About 10 years ago I was at a technology conference here in Boston. The keynote speaker was John Chambers, CEO of Cisco.
Chambers made a statement then that has stuck in my mind:
"If you remember one thing from my talk today, it should be this: Eventually Voice will be Free."
What Chambers meant was while the demands for telecommunications - both voice and data transmission - were doubtlessly going to rise exponentially, the cost of transmission would be driven relentlessly to zero.
Because of Chambers' comment - and also based on doing a lot of fundamental research - I have largely avoided investing in the telecom area, both on the stock side as well as the bond.
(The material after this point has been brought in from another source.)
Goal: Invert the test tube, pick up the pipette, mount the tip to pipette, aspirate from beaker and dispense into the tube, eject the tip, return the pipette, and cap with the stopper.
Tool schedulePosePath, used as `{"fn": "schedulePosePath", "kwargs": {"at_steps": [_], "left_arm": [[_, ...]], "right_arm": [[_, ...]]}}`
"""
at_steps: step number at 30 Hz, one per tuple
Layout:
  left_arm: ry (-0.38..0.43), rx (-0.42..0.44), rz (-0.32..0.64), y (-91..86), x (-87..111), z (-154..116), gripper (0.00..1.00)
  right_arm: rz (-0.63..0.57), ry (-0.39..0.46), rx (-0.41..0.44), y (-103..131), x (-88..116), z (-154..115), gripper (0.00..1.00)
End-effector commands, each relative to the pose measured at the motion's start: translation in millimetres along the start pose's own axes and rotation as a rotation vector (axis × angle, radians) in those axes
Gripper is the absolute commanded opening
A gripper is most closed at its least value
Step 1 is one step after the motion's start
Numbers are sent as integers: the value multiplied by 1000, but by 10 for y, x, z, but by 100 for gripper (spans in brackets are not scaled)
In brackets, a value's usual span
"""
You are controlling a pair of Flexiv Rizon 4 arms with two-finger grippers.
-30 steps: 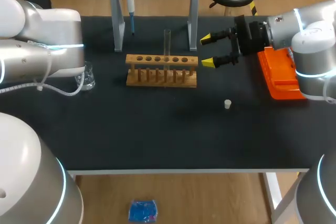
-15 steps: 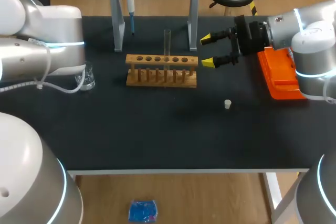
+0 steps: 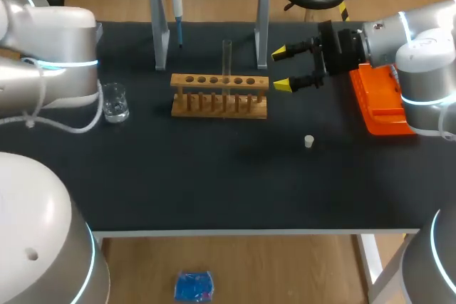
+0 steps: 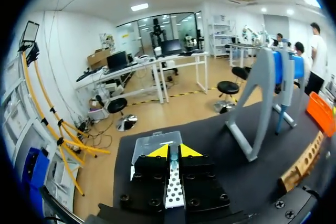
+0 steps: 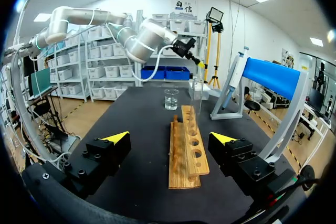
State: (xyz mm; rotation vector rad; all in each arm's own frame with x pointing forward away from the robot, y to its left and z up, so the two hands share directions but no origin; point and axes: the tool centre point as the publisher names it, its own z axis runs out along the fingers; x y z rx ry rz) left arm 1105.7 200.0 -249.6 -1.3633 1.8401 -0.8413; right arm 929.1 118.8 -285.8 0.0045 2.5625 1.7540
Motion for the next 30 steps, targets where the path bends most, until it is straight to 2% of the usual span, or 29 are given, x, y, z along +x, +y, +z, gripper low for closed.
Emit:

Frankly, I believe that names like Verizon and AT&T are going the way of General Motors and Chrysler - large corporations saddled with huge legacy liabilities (pension and health care) and whose products are basically unprofitable. I don't know when, but I believe that at some point in this coming decade we will start to read more about the financial woes of the telecom companies.
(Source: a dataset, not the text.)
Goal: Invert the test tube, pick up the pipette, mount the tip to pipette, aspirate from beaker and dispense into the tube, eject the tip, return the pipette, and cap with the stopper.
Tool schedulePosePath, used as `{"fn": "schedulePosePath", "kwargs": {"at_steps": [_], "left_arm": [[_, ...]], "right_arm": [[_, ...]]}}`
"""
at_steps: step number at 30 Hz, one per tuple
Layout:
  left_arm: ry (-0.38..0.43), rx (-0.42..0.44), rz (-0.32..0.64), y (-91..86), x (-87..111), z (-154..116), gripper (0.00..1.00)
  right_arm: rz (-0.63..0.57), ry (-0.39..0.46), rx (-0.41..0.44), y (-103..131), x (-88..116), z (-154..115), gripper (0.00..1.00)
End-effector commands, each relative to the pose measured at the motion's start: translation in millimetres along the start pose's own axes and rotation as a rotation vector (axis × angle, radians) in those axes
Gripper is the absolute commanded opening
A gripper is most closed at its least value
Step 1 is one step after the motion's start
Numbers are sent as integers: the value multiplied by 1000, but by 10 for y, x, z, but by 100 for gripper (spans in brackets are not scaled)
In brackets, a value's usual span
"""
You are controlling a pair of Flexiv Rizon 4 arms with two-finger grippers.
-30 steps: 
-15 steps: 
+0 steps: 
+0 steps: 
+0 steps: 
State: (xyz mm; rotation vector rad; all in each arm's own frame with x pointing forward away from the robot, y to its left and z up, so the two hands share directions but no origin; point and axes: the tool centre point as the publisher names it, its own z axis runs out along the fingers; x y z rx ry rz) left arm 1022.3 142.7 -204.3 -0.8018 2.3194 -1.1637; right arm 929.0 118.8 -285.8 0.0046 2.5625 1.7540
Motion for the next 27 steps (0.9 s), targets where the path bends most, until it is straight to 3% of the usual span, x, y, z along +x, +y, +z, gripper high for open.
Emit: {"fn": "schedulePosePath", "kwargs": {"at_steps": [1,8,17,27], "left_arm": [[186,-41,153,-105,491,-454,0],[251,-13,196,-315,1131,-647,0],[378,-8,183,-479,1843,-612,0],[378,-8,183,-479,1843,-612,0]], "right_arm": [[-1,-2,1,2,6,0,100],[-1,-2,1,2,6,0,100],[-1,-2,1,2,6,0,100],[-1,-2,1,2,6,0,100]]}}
I ran across this article from Fortune which described investors in the telecom sector as "chumps". Here's why (I have added the emphasis):
..Since 2000, Americans have gained the power to communicate in ever more ways while somehow paying less to do it. The nation's telecom tab is down 22%, in inflation-adjusted dollars.
And yet over the same decade, the expansion in consumers' communication power was unprecedented. Two major telecom services that were largely used by the wealthy in the 20th century have spread to the masses. Cell phone use tripled between 2000 and 2010; now virtually every adult has one. And the number of high-speed residential Internet connections jumped from 2 million to 74 million. All this happened as the nation's total telecom bill shrank.
How was that possible?
Thank digital technology, fierce competition—and investors willing to build networks at an economic loss. When Craig Moffett of Bernstein Research recently tried to add up the economic value produced between 2000 to 2010 by AT&T (T), Comcast (CMCSA), Verizon (VZ), Echostar (SATS), and the like—the total he came to was horrifying. So far in the 21st century America's telecom networks have destroyed nearly $200 billion.
Every single type of network—cable, cellular, satellite, take your pick—has destroyed wealth for its investors.
Telecom investors: The 21st century's biggest chumps? - Fortune Tech
Like so many industries in the past - think airlines and autos as prime examples - simply knowing that a product may be popular in the future is not sufficient to make them attractive investment opportunities.